News reports also suggest, however, that Shishov maintained ties to Ukraine’s violent neo-Nazi scene which itself is heavily backed by the Ukrainian state and US imperialism. Shishov co-founded the House of Belarus in Kiev together with Radio Batulin, a Latvian neo-fascist, who was involved in a far-right attack on former President Petro Poroshenko in 2019. Moreover, according to the US-funded Radio Svoboda Belarus, the House is tied to the neo-Nazi Sergei Korotkikh. Korotkikh has been a prominent neo-Nazi for decades, including in both Russia and Belarus. In Ukraine, he was first an instructor and then an intelligence commander for the neo-fascist Azov Battalion which played a key role in the US-backed 2014 coup in Ukraine that ousted the pro-Russian government of Viktor Yanukovich.

Korotkikh was personally handed a Ukrainian passport by Ukrainian President Petro Poroshenko for his services in the Azov Battalion and the 2014 coup. Since then, he has repeatedly been accused of murder, including in the cases of Yaroslav Babich, an ideologist of the Azov Battalion, who was found hanged in July 2015, and opposition journalist Pavel Sheremet, who was assassinated in a car bomb attack in 2016. Between 2015 and 2017, Korotkikh headed the Police Department for the Security of Strategic Objects, under the Ukrainian Interior Ministry’s Department of the State Security Service. He also has reported ties to Arsen Avakov, who just resigned from his post as Minister of the Interior.

Similar ties between the US-backed and state-funded Ukrainian neo-Nazis and the Belarusian pro-Western opposition have also emerged in the figure of the arrested journalist Roman Protasevich. Protasevich at least accompanied the Azov Battalion during its combat against pro-Russian separatists in East Ukraine in 2014.

Whatever the immediate background of Shishov’s death, these ties to the Ukrainian neo-Nazis starkly expose the reactionary character of the Belarusian pro-Western opposition. Far from representing the interests of the working class and fighting for democratic rights, it speaks for sections of the bourgeoisie and middle class that are ferociously nationalist and seek a closer alliance with Western imperialism.

The most prominent opposition figure, Svetlana Tikhanovskaya, who claimed victory in last year’s presidential elections against Lukashenko, just completed a tour in Washington where she met with US President Joe Biden and declared, “With Biden’s help, we will prevail.” She made no reference to the raging pandemic or the attacks on the right to strike by the Lukashenko regime.

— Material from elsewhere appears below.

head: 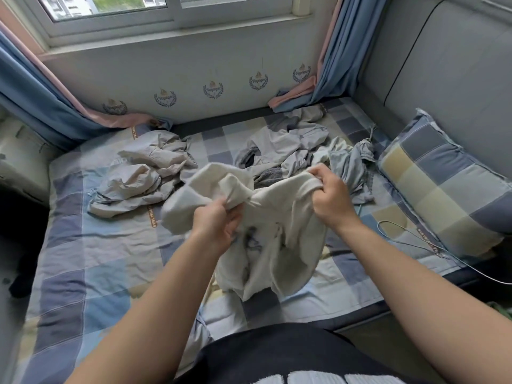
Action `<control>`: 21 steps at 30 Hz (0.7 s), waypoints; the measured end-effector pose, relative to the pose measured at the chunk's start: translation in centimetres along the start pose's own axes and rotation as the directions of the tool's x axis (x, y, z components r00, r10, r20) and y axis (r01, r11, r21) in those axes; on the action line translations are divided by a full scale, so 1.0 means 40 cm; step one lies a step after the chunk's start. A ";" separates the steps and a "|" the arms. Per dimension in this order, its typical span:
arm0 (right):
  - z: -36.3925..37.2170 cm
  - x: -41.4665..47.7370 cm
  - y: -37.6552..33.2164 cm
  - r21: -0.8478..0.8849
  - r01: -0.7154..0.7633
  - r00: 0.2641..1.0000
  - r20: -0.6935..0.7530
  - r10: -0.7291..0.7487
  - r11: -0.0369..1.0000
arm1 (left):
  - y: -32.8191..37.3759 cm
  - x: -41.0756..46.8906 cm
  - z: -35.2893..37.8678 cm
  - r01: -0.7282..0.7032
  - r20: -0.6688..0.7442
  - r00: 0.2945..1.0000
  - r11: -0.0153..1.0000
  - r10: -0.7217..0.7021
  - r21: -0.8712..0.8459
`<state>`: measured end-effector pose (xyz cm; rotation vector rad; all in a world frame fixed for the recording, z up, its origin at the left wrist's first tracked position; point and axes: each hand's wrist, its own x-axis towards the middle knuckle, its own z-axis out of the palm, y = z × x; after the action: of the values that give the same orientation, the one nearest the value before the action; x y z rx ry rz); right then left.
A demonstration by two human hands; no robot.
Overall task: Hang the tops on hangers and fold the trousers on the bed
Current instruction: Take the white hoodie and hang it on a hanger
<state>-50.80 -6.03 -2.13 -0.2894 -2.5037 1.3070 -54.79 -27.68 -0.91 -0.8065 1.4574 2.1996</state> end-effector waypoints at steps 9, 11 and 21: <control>-0.039 0.051 -0.195 -0.069 0.304 0.921 0.276 -0.275 0.950 | -0.186 -0.020 0.027 -0.537 0.461 0.844 0.444 0.276 0.718; -0.052 0.062 -0.224 -0.075 0.317 0.900 0.337 -0.275 0.945 | -0.194 -0.022 0.058 -0.560 0.429 0.824 0.416 0.369 0.717; -0.121 0.065 -0.035 -0.446 0.113 0.918 0.388 0.078 0.888 | -0.202 0.004 0.102 -0.277 0.135 0.961 0.791 0.243 0.545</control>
<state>-51.58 -2.33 2.09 -0.1025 -3.1453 0.7976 -51.12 -20.76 -5.48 -0.3463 2.1384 1.7695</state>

Whatever the infighting between different sections of the ruling class in Belarus, both factions are united in their hostility to the working class. They both emerged out of the restoration of capitalism by the Stalinist bureaucracy and the destruction of the Soviet Union in 1991. In their fight to put an end to the pandemic, and defend their democratic and social rights, workers must base themselves on a socialist program, and maintain complete independence from both the imperialist-backed opposition and the Lukashenko regime.